The mass of gas adsorbed, x, per unit mass of adsorbate, m, was measured at various pressures, p. A graph between $$\log \frac{x}{m}$$ and $$\log p$$ gives a straight line with slope equal to 2 and the intercept equal to 0.4771. The value of $$\frac{x}{m}$$ at a pressure of 4 atm is:
(Given $$\log 3 = 0.4771$$)

We start with the empirical Freundlich adsorption isotherm, which relates the amount of gas adsorbed per unit mass of adsorbent to the equilibrium pressure.

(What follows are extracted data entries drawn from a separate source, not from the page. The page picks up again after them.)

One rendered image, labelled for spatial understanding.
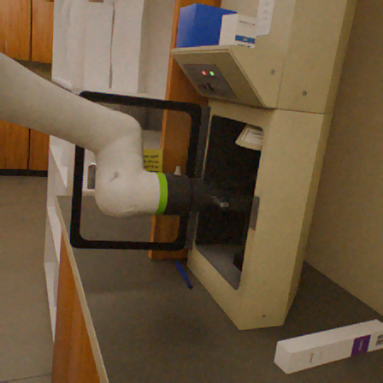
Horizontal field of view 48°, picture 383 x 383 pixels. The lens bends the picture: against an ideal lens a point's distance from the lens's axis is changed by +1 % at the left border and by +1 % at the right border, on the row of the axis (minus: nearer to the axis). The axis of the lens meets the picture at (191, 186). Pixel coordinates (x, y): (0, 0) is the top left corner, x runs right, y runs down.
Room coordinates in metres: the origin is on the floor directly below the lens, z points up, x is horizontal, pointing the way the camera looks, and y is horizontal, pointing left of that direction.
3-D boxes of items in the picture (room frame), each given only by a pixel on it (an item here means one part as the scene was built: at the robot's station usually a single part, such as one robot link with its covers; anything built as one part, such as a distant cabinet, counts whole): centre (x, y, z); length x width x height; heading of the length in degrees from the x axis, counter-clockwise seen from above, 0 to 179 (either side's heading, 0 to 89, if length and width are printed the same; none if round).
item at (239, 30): (0.87, -0.05, 1.54); 0.05 x 0.05 x 0.06; 32
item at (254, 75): (0.94, -0.02, 1.46); 0.32 x 0.11 x 0.10; 23
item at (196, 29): (1.03, 0.01, 1.56); 0.10 x 0.10 x 0.09; 23
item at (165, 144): (1.06, 0.15, 1.19); 0.30 x 0.01 x 0.40; 105
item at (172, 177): (0.89, 0.04, 1.20); 0.09 x 0.06 x 0.12; 23
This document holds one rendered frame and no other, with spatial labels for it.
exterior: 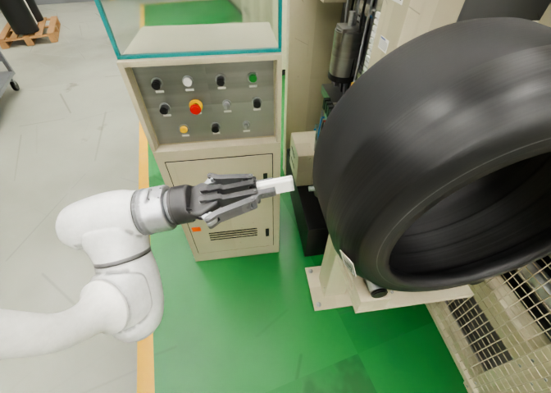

Its mathematical statement is

$$\frac{x}{m}=k\,p^{1/n}.$$

Taking the common logarithm (base 10) of both sides, we obtain

$$\log\left(\frac{x}{m}\right)=\log k+\frac{1}{n}\,\log p.$$

In this linear form, the graph of $$\log\left(\dfrac{x}{m}\right)$$ (ordinate) versus $$\log p$$ (abscissa) is a straight line with

• slope $$\displaystyle\frac{1}{n},$$
• intercept on the ordinate (at $$\log p=0$$) equal to $$\log k.$$

According to the data in the question, the straight-line graph has

• slope $$=2,$$
• intercept $$=0.4771.$$

By comparing these two descriptions, we identify

$$\frac{1}{n}=2 \quad\Rightarrow\quad n=\frac{1}{2},$$

and

$$\log k=0.4771.$$

We are given in the problem statement that $$\log 3=0.4771.$$ Hence

$$k=3.$$

Now we need the value of $$\dfrac{x}{m}$$ at the pressure $$p=4\ \text{atm}.$$ Substituting $$p=4$$, $$k=3$$ and $$\dfrac{1}{n}=2$$ into the logarithmic form of the equation, we get

$$\log\left(\frac{x}{m}\right)=\log k + \frac{1}{n}\,\log p =0.4771+2\,\log 4.$$

Next we evaluate $$\log 4.$$ Noting that $$4=2^{2}$$ and that the common logarithm of 2 is approximately $$0.3010$$, we have

$$\log 4 = \log(2^{2}) = 2\log 2 = 2(0.3010)=0.6020.$$

Substituting this numerical value,

$$\log\left(\frac{x}{m}\right)=0.4771+2(0.6020) =0.4771+1.2040 =1.6811.$$

To find $$\dfrac{x}{m}$$ itself, we take the antilogarithm (i.e., raise 10 to both sides):

$$\frac{x}{m}=10^{1.6811}.$$

We separate the integer and fractional parts of the exponent:

$$10^{1.6811}=10^{1}\times10^{0.6811}=10 \times 4.80 \approx 48.$$

Thus the amount of gas adsorbed per unit mass of adsorbent at a pressure of 4 atm is approximately $$48$$ (in the same units as $$x/m$$ was measured).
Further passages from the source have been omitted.